常務の秘密が知りたくて…
 改めて自分の手を見る。掴まれていたところを触るとなんだか気恥ずかしさが襲ってきて、それを払い除けたくて軽く首を振る。しなくてはならないことは山ほどあるのだ。

「緊急の会議が入った。少し出てくるから後は頼む」

「かしこまりました」

 電話を終えた常務は端的にそう告げると早足で部屋を出ていく。

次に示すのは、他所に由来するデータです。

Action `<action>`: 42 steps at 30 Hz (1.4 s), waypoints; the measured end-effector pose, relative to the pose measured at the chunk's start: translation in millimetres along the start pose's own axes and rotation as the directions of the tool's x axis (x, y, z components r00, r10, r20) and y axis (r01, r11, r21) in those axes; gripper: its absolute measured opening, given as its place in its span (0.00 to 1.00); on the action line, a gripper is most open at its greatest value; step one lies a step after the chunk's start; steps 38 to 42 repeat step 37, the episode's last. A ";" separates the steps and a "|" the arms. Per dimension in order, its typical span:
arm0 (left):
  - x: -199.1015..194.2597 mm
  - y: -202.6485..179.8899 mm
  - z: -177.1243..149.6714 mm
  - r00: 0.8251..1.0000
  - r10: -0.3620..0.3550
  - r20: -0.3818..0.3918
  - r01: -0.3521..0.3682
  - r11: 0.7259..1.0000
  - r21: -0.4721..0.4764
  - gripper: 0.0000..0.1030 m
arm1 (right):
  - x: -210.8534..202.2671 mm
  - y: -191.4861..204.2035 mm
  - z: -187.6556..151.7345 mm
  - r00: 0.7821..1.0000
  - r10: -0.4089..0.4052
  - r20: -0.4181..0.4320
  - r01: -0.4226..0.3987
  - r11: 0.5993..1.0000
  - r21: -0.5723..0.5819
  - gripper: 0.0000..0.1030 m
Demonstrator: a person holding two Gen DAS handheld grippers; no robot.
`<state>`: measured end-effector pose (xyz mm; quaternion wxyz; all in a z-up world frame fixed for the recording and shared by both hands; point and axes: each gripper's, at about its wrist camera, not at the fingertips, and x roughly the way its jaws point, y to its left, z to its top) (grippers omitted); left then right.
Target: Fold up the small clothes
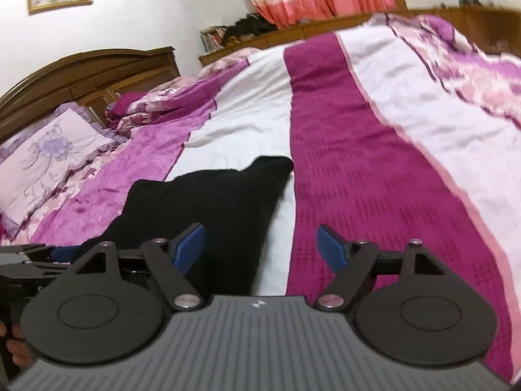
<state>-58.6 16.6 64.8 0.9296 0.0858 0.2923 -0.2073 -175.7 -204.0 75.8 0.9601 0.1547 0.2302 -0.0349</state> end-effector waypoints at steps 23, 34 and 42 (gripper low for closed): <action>17.2 -7.5 -0.5 1.000 0.004 -0.022 -0.004 1.000 -0.008 0.84 | 21.9 49.7 -14.1 0.998 -0.007 -0.063 -0.011 0.961 -0.278 0.91; 21.4 -2.9 -1.8 0.999 -0.010 -0.042 0.009 1.000 -0.019 0.84 | 29.0 50.8 -14.7 0.996 -0.014 -0.083 -0.011 0.957 -0.290 0.93; 21.4 -2.9 -2.2 0.999 -0.009 -0.045 0.009 1.000 -0.021 0.84 | 30.4 49.5 -14.5 0.996 -0.010 -0.090 -0.016 0.960 -0.280 0.94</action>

いつものように立ち上がって返事をするも、急いでいたのもあるのだろうが余計なやりとりは一切なかった。

 そもそもあんなやりとりがイレギュラーだっただけで、もう掘り返すこともないだろう。それでも常務に問いかけられた言葉がしばらくの間、頭の中でリフレインしていた。

 それから常務が会議を終えて帰ってきたのは昼前だった。私は預かった言伝てを告げるため、席を立って常務の机に歩み寄る。あまりよくない会議の内容だったのか常務の眉間の皺は刻まれたままだった。

「あんまりそんな顔ばかりしてたら、戻らなくなっちゃいますよ」

「元々こんな顔だ」

 報告を終えた私に対し椅子に乱暴に座りながら常務は不機嫌そうに呟く。毎度のことながら背もたれが悲鳴を上げているのを見て、私は軽く肩をすくめた。

「おい」

 そんな態度が気に障ったのかと背筋を正したが、常務は私の方に向けて机の上にあるもの置いた。

「なんですか、これ」

 差し出されたのはネックレスでも入っていそうな横長の箱で金色の包装紙に茶色いリボンがかかっていた。